Problem to work on
In this exercise, every entry below is to be reproduced word for word.

Exercise data
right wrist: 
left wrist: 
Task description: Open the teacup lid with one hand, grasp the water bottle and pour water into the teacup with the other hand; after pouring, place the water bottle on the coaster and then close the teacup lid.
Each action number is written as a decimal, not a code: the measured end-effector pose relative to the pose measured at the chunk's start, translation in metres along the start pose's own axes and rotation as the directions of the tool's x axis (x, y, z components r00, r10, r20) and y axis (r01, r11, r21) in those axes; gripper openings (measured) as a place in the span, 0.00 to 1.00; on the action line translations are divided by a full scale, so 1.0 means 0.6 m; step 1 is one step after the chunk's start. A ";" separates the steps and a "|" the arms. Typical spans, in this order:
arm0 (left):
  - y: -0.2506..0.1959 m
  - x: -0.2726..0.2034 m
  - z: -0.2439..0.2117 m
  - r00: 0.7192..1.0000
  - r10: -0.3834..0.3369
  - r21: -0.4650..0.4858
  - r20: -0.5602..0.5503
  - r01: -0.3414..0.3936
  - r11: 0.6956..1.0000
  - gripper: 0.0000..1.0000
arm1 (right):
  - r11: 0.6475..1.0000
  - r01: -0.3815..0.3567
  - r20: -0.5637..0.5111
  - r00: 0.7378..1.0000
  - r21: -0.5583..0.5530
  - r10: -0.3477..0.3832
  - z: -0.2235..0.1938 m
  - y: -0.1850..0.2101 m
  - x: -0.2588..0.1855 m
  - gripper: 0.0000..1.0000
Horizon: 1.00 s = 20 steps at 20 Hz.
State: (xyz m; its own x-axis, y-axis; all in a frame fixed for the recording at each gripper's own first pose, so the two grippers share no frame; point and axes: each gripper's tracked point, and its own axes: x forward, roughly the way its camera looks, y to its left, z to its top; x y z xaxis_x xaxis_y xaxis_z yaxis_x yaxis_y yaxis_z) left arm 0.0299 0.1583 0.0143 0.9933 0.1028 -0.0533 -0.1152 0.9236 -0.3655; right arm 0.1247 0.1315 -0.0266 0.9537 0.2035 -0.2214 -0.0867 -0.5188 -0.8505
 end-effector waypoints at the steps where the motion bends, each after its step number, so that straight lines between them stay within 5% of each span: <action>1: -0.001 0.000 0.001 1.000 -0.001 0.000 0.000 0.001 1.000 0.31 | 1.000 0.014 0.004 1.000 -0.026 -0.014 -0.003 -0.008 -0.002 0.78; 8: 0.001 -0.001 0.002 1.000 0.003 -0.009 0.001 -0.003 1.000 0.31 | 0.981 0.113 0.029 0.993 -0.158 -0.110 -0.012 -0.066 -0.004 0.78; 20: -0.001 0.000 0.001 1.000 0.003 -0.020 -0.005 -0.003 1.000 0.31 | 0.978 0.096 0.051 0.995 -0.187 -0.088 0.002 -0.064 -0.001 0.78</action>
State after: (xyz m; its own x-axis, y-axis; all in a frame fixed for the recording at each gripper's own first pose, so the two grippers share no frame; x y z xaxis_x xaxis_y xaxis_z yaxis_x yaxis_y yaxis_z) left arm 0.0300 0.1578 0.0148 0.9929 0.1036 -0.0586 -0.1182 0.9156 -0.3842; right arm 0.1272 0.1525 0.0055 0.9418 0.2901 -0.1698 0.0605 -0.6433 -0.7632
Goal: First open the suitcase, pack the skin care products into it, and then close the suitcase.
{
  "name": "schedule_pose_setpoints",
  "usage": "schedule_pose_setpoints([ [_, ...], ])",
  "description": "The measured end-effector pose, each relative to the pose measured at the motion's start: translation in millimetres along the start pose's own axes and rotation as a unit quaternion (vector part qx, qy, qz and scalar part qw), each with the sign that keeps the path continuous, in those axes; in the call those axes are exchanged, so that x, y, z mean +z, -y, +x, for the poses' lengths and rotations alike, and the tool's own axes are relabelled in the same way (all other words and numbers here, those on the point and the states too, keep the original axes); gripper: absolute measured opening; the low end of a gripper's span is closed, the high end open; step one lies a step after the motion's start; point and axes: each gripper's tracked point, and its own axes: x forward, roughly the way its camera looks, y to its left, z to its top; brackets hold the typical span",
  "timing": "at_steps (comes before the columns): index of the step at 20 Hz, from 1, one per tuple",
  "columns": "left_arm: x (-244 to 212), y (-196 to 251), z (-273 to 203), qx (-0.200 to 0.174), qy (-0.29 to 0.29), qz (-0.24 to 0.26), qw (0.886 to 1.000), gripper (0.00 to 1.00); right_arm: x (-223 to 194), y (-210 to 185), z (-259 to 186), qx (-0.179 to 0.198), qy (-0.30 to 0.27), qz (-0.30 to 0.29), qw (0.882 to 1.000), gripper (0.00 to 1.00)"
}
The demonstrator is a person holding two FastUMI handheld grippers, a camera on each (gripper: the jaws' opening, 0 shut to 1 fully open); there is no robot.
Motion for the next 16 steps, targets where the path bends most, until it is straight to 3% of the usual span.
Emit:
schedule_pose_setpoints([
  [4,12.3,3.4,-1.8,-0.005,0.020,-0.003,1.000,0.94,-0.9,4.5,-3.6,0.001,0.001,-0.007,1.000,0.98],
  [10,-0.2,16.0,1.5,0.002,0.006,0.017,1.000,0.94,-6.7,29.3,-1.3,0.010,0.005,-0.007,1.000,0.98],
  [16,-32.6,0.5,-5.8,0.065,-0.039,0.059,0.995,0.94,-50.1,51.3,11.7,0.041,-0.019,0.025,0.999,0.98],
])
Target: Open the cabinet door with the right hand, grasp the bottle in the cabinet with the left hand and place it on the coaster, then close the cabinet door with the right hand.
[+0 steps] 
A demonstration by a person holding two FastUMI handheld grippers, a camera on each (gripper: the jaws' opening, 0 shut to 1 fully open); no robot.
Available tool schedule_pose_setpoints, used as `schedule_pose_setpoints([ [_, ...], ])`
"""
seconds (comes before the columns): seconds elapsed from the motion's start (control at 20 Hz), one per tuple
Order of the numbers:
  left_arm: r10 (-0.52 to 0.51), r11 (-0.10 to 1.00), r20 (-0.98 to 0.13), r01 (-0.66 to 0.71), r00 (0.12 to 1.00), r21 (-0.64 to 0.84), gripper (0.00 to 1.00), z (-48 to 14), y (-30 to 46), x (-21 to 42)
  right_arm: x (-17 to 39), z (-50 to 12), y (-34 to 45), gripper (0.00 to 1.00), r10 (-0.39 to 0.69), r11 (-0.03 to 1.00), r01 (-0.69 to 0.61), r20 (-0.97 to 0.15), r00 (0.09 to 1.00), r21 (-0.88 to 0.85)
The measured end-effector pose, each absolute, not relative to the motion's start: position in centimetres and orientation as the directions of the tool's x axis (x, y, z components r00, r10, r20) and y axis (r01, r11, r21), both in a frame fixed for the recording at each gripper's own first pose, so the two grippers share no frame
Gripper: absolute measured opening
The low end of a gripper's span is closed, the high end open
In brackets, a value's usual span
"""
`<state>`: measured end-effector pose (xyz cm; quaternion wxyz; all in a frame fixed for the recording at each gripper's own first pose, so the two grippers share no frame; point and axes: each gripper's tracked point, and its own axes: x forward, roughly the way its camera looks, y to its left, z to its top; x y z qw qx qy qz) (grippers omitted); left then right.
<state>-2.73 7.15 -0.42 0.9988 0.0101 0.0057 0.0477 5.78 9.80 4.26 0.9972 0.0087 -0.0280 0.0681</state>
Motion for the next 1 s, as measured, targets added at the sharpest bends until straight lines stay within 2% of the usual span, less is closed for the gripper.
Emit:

Expected output
right wrist: 
left wrist: 
Task description: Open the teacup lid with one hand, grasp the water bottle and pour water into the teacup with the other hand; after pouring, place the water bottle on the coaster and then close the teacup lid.
Each action number is written as a decimal, not a code: the measured end-effector pose relative to the pose measured at the chunk's start, translation in metres along the start pose's own axes and rotation as the directions of the tool's x axis (x, y, z components r00, r10, r20) and y axis (r01, r11, r21) in those axes; gripper openings (measured) as a place in the span, 0.00 to 1.00; on the action line translations are divided by a full scale, so 1.0 means 0.6 m; step 1 is one step after the chunk's start. A ";" separates the steps and a "|" the arms. Typical spans, in this order:
arm0 (left):
  - y: -0.2506..0.1959 m
  - x: -0.2726..0.2034 m
  - z: -0.2439..0.2117 m
  - r00: 0.7192..1.0000
  - r10: -0.3834..0.3369
  - r21: -0.4650..0.4858
  - r20: -0.5602..0.5503
  - r01: -0.3414..0.3936
  - r11: 0.6956..1.0000
  - gripper: 0.0000..1.0000
arm1 (right):
  - r11: 0.6475..1.0000
  - r01: -0.3815..0.3567
  - r20: -0.5637..0.5111
  - r00: 0.7378..1.0000
  - r21: -0.5583..0.5530
  - r10: -0.3477..0.3832
  - z: -0.2235..0.1938 m
  - y: -0.1850..0.2101 m
  - x: -0.2588..0.1855 m
  - gripper: 0.0000..1.0000
Horizon: 1.00 s = 20 steps at 20 Hz.
State: (xyz m; its own x-axis, y-axis; all in a frame fixed for the recording at each gripper's own first pose, so the two grippers share no frame; point and axes: each gripper's tracked point, and its own axes: x forward, roughly the way its camera looks, y to its left, z to its top; x y z xaxis_x xaxis_y xaxis_z yaxis_x yaxis_y yaxis_z) left arm 0.0299 0.1583 0.0143 0.9933 0.1028 -0.0533 -0.1152 0.9236 -0.3655; right arm 0.1247 0.1315 -0.0266 0.9537 0.2035 -0.2214 -0.0867 -0.5188 -0.8505
 end-effector waypoints at the steps where the motion bends, each after its step number, so that straight lines between them stay within 5% of each span: <action>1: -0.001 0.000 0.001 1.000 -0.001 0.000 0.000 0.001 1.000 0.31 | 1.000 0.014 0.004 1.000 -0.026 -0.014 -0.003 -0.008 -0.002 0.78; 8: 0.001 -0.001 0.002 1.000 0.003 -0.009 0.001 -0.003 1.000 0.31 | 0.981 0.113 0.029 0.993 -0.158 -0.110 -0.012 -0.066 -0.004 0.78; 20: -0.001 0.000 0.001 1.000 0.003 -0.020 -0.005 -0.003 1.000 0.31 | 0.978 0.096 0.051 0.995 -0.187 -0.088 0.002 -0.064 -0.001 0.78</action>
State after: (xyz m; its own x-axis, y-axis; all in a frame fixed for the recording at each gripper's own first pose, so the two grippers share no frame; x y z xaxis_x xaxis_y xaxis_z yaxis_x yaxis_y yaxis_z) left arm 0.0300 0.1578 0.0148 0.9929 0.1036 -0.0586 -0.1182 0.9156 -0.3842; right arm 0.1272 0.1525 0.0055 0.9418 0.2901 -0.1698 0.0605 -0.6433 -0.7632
Goal: First open the suitcase, pack the skin care products into it, and then close the suitcase.
{
  "name": "schedule_pose_setpoints",
  "usage": "schedule_pose_setpoints([ [_, ...], ])",
  "description": "The measured end-effector pose, each relative to the pose measured at the motion's start: translation in millimetres along the start pose's own axes and rotation as a unit quaternion (vector part qx, qy, qz and scalar part qw), each with the sign that keeps the path continuous, in those axes; in the call those axes are exchanged, so that x, y, z mean +z, -y, +x, for the poses' lengths and rotations alike, and the tool's own axes are relabelled in the same way (all other words and numbers here, those on the point and the states too, keep the original axes); gripper: absolute measured opening; the low end of a gripper's span is closed, the high end open; step one lies a step after the motion's start; point and axes: each gripper's tracked point, and its own axes: x forward, roughly the way its camera looks, y to its left, z to its top; brackets hold the typical span",
  "timing": "at_steps (comes before the columns): index of the step at 20 Hz, from 1, one per tuple",
  "columns": "left_arm: x (-244 to 212), y (-196 to 251), z (-273 to 203), qx (-0.200 to 0.174), qy (-0.29 to 0.29), qz (-0.24 to 0.26), qw (0.886 to 1.000), gripper (0.00 to 1.00); right_arm: x (-223 to 194), y (-210 to 185), z (-259 to 186), qx (-0.179 to 0.198), qy (-0.30 to 0.27), qz (-0.30 to 0.29), qw (0.882 to 1.000), gripper (0.00 to 1.00)"
}
The demonstrator is a person holding two FastUMI handheld grippers, a camera on each (gripper: the jaws' opening, 0 shut to 1 fully open); there is no robot.
Motion for the next 16 steps, targets where the path bends most, until it is straight to 3% of the usual span.
Emit:
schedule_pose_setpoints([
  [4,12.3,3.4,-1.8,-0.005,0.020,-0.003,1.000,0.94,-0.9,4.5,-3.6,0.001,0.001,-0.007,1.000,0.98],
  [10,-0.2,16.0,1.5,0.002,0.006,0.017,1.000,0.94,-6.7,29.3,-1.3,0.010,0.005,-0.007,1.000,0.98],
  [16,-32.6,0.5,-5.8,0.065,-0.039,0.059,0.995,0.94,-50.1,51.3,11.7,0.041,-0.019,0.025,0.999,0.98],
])
Target: Open the cabinet door with the right hand, grasp the bottle in the cabinet with the left hand and place it on the coaster, then close the cabinet door with the right hand.
[+0 steps] 
A demonstration by a person holding two FastUMI handheld grippers, a camera on each (gripper: the jaws' opening, 0 shut to 1 fully open); no robot.
Available tool schedule_pose_setpoints, used as `schedule_pose_setpoints([ [_, ...], ])`
"""
seconds (comes before the columns): seconds elapsed from the motion's start (control at 20 Hz), one per tuple
Order of the numbers:
  left_arm: r10 (-0.52 to 0.51), r11 (-0.10 to 1.00), r20 (-0.98 to 0.13), r01 (-0.66 to 0.71), r00 (0.12 to 1.00), r21 (-0.64 to 0.84), gripper (0.00 to 1.00), z (-48 to 14), y (-30 to 46), x (-21 to 42)
  right_arm: x (-17 to 39), z (-50 to 12), y (-34 to 45), gripper (0.00 to 1.00), r10 (-0.39 to 0.69), r11 (-0.03 to 1.00), r01 (-0.69 to 0.61), r20 (-0.97 to 0.15), r00 (0.09 to 1.00), r21 (-0.88 to 0.85)
The measured end-effector pose, each absolute, not relative to the motion's start: position in centimetres and orientation as the directions of the tool's x axis (x, y, z components r00, r10, r20) and y axis (r01, r11, r21), both in a frame fixed for the recording at each gripper's own first pose, so the two grippers share no frame
Gripper: absolute measured opening
The low end of a gripper's span is closed, the high end open
In brackets, a value's usual span
"""
`<state>`: measured end-effector pose (xyz cm; quaternion wxyz; all in a frame fixed for the recording at each gripper's own first pose, so the two grippers share no frame; point and axes: each gripper's tracked point, and its own axes: x forward, roughly the way its camera looks, y to its left, z to its top; x y z qw qx qy qz) (grippers omitted); left then right.
<state>-2.73 7.15 -0.42 0.9988 0.0101 0.0057 0.0477 5.78 9.80 4.26 0.9972 0.0087 -0.0280 0.0681</state>
Motion for the next 1 s, as measured, targets added at the sharpest bends until straight lines stay within 2% of the usual span, less is closed for the gripper.
Emit:

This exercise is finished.